- _Exercise instructions_
Output, exactly as written, the lines below starting at the line containing "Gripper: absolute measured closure" and ending at the line containing "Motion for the". Drop the pictures and keep both end lines.

- _Data excerpt_
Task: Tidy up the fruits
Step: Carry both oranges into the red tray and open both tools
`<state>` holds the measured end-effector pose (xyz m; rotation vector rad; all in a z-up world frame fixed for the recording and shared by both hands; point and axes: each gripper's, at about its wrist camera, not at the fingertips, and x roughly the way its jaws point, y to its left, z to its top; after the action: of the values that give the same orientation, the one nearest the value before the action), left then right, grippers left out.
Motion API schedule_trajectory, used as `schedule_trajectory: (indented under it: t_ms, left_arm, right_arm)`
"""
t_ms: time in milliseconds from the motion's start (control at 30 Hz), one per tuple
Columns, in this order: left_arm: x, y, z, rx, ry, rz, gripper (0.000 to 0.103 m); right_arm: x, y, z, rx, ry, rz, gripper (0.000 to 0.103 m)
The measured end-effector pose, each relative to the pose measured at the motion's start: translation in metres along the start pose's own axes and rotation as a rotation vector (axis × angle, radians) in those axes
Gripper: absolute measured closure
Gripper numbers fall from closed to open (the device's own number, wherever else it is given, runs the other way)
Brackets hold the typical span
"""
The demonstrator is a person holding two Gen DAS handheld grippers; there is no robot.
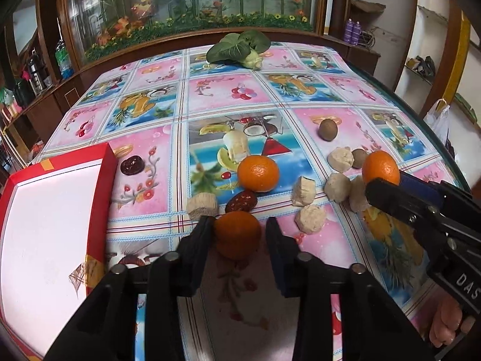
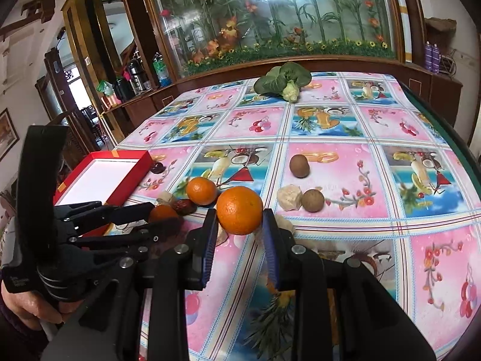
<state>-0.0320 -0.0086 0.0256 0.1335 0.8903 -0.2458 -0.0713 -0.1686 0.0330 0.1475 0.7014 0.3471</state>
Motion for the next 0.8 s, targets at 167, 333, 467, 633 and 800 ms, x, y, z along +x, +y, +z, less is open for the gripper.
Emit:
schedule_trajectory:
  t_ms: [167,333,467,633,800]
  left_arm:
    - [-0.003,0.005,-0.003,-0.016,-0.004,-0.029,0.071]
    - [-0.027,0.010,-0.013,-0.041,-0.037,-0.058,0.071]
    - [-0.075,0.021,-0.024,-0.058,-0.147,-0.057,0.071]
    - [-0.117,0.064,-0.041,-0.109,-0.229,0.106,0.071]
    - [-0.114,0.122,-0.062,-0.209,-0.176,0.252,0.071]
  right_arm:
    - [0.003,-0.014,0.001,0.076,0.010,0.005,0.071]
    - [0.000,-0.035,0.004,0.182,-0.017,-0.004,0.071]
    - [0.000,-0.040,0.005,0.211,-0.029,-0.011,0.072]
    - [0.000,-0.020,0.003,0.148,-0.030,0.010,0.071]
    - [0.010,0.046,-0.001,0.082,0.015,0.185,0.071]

- _Reply_
Gripper: absolute measured closure
Gripper numbers fall from closed to open (the device's own number, wherever else it is given, runs the other way)
Brackets hold the typical span
"""
The demonstrator is a person holding two Gen DAS handheld grippers; there is no robot.
<state>-0.0320 -0.0086 0.0256 0.1335 0.8903 -0.2458 -0.0713 -0.1686 0.0330 0.1475 0.7014 0.3471</state>
Motion for the next 0.8 s, targets at 167, 333, 467, 633 and 800 ms, x, y, z along +x, +y, +z, less is open for the gripper.

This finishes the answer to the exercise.